Pension windfall for Steele is no accident of law
Tuesday, November 28, 2006
by Eric Zorn
"I did not make the law, and if I become the beneficiary of it, it's by no doing of my own"
--Bobbie Steele, commenting in a TV interview last week about how her four-month stint as interim Cook County Board president will allow her monthly pension benefit to double when she retires.
It will be her doing.
The tiny section of the half-million word state pension law that Steele has indicated she'll use to calculate her retirement benefits is subtitled "Alternative annuity for county officers," italics mine.
"Alternative," as in her choice. If Steele didn't make the choice, in writing, to participate in this special offer during the 20 years when she was a county commissioner--I called to ask, but her spokeswoman didn't know and didn't get back to me--then she'll have to make it before she resigns next week. To do so, she'll have to notify the Cook County Employees' Annuity & Benefit Fund and retroactively contribute small percentages of her salary from previous years.

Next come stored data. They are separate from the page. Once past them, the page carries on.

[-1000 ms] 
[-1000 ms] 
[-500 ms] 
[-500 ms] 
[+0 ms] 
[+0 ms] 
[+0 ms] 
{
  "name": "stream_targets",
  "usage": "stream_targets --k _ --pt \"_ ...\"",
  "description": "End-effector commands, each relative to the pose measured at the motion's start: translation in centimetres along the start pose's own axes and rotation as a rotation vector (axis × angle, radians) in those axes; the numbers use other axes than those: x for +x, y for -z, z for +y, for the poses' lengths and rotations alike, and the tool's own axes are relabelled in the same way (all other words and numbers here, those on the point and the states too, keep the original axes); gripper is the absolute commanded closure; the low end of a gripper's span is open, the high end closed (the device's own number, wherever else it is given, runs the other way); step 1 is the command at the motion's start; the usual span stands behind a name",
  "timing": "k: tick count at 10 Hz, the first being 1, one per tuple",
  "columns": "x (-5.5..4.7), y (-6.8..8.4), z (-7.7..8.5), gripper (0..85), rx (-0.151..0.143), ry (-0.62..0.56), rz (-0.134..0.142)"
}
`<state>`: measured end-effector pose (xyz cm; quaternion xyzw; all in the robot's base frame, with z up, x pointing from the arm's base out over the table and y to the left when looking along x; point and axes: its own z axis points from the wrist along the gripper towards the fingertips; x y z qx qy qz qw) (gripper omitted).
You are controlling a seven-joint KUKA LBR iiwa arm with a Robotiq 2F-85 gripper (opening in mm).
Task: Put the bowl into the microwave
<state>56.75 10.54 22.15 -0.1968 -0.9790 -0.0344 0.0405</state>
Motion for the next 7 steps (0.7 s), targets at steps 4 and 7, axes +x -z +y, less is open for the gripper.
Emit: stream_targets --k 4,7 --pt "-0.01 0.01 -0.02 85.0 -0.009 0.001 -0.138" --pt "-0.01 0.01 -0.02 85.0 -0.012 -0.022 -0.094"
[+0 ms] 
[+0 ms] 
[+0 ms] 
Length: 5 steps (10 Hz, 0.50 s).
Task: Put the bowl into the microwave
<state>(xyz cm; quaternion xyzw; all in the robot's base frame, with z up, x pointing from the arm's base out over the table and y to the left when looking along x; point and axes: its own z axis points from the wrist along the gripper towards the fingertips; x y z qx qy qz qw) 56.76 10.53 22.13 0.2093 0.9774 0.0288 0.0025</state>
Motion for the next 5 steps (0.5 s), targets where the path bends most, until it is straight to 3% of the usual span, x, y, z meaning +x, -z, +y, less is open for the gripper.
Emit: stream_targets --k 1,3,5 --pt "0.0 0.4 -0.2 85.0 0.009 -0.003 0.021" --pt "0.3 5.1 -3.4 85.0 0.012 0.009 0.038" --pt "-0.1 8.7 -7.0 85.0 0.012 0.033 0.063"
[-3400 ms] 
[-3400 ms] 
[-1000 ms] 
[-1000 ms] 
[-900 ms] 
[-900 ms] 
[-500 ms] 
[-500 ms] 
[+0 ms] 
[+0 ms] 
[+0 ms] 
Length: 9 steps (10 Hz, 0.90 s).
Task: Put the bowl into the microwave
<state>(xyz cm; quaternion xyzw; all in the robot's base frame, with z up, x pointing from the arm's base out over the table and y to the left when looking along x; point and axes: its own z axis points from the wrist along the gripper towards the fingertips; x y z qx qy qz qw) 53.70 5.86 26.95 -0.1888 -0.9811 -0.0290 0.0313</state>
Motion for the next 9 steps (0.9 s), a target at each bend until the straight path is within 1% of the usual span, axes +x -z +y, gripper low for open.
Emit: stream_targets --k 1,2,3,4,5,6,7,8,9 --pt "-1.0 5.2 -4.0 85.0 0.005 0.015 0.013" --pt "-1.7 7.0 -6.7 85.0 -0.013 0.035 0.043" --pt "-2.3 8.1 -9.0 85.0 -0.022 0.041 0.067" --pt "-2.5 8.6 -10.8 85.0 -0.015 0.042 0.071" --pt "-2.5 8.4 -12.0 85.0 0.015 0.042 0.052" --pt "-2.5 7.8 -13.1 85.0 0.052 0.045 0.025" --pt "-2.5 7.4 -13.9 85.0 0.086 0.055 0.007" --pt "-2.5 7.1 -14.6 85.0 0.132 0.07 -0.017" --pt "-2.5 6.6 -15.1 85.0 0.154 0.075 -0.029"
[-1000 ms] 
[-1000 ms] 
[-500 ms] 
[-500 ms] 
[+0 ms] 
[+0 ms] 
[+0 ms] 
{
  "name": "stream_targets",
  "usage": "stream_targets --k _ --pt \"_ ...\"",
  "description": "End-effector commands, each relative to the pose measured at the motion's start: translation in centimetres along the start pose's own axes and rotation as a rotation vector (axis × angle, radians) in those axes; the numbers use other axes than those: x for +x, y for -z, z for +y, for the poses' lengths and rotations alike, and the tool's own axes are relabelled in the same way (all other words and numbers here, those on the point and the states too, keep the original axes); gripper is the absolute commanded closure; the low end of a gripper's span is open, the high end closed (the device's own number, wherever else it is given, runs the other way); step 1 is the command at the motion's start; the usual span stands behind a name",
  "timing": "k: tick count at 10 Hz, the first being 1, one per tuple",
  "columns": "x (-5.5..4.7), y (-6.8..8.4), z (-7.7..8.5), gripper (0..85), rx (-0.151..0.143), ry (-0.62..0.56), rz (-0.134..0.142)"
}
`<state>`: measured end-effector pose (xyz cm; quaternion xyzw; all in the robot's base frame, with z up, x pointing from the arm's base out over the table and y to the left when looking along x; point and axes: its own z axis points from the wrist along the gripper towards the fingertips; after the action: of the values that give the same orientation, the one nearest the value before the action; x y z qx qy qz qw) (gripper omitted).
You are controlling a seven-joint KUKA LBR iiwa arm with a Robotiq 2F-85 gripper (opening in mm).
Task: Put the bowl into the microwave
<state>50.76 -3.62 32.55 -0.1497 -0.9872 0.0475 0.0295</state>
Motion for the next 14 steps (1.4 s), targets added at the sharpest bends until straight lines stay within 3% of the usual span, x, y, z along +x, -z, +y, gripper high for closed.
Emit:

Then--it's a rare and beautiful thing if you're an accidental chief executive--that very law, reserved exclusively for elected office-holders, will let her receive 80 percent of her "salary at the time of termination of service."
Since being sworn in Aug. 1 to fill out the final months of ailing former President John Stroger's four-year term, Steele has been paid at the rate of $170,000 a year. That's twice what she earned as a commissioner.
The result will be an annual retirement pension starting at $136,000 a year, twice the pension she would have received if she had returned to her seat on the board of commissioners, as she earlier promised voters she would.
The conventional retirement formula--the one that applies for an ordinary county employee or for an elected officer who doesn't grab the tasty alternative cookie off the bottom shelf--is less generous. It calls for benefits to be calculated based on a 48-month (or four-year) salary average.
That makes a certain amount of sense, right? Averaging allows employees to profit reasonably from promotions without encouraging any of that outrageous funny business we've seen in which end-of-career chess moves abetted by sleazy, cynical insiders create pension jackpots for other sleazy, cynical insiders.
Using an average salary figure rather than the salary on the last day results in a benefit that's in the pension spirit--assuring that retirees not suffer a drastic drop in lifestyle after many years of service.
Surely the legislators of yore who crafted this law for elected county officials (40 ILCS 5/9(underscore)121.6 if you're keeping score at home) didn't intend for a temporary seat-warmer such as Bobbie Steele to be paid 60 percent more in retirement than she would have been just five months before she retired!
Or did they?
"We don't know," said Laurence Msall, president of the Civic Federation, a watchdog organization that advocates for reform in the public pension system. "But in general, it's obvious that they wanted elected officials like themselves to receive very generous benefits."
Here's a curious and damning tale:
Six years ago, the General Assembly amended a nearly identical passage in state pension law that applies to elected officials in every Illinois county except Cook County. That amendment instituted a version of the four-year average rule.
It was the perfect time for our solons in Springfield to change the law applying to Cook County too, but, well, gosh, they didn't get around to it.
Even if they had, it wouldn't have made a difference in the case of Bobbie Steele, Msall said. Pension reforms are not retroactive.
Still, better late than never. Which is why Msall and reform-minded County Commissioner Forrest Claypool are among those who say they will be urging legislators to close the loophole through which Bobbie Steele has chosen to drag an extra $68,000 a year and more of your money for the rest of her life.
The law says she's entitled to it. But everybody knows she hasn't earned it.